Наиболее экономичные гибридизационные пробы были предложены практически одновременно в работах ряда авторов [42-44]. Все они основаны на способности гуанина тушить большинство флуорохромов. С целью регистрации изменения базового уровня флуоресценции в ходе амплификации были синтезированы олигонуклеотидные зонды, содержащие один остаток цитозина, меченый флуоресцентным красителем. При этом рядом могли быть расположены еще несколько цитозинов. В ходе амплификации происходило построение цепи ДНК, комплементарной данным зондам, и отжиг гибридизационной пробы, сопровождающийся спариванием цитозинов с гуанинами и тушением флуоресценции красителя.

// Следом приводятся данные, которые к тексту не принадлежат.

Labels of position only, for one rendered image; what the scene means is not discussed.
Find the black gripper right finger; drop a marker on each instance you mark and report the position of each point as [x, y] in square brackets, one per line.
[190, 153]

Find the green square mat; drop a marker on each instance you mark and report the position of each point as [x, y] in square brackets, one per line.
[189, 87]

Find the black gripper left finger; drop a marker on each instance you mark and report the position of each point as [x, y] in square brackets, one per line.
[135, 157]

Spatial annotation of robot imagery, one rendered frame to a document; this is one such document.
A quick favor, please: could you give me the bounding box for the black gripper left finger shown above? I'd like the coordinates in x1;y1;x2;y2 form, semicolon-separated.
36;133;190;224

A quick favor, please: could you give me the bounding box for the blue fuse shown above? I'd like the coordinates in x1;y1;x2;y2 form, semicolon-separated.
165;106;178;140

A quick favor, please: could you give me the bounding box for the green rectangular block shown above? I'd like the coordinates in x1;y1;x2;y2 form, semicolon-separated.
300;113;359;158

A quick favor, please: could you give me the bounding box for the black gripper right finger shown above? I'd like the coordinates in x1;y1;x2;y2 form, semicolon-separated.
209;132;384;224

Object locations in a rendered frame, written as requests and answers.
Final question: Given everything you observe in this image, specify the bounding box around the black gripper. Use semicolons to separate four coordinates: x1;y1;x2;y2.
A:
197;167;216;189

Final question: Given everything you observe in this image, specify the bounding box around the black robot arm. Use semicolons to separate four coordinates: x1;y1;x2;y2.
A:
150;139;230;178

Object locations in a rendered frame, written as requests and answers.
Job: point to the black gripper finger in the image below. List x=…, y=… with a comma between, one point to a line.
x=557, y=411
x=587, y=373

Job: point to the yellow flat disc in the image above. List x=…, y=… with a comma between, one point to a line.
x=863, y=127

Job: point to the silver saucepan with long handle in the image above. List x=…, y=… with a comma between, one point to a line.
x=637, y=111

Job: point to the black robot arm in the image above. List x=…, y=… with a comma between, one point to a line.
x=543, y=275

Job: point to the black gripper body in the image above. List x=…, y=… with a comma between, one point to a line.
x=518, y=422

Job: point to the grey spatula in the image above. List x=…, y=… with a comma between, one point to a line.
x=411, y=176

Причем было показано, что остаток одного гуанина тушил свечение на 25%, а дополнительные гуанины увеличивали этот показатель до 40% [42]. Недостатком подхода яля-ется то, что в нем определяется не рост флуорес-

ценции, а снижение и лишь у той части зондов, которые могут найти комплементарные участки для отжига, тогда как в реакционной смеси всегда присутствует большой избыток молекул, флуоресценция которых не меняется.

Другой экономичный тип гибридизационных зондов функционирует на обратном принципе - на эффекте детушения флуорохромов [45]. Авторами был синтезирован ряд зондов с флуоресцентными красителями на 3'- или 5'-концах, с которыми соседствовали два остатка гуанина, вызывающие тушение, однако при формировании в ходе амплификации двуцепочечной ДНК за счет комплементарных цитозинов эффект тушения снижался, приводя к эффекту детушения флуоресценции.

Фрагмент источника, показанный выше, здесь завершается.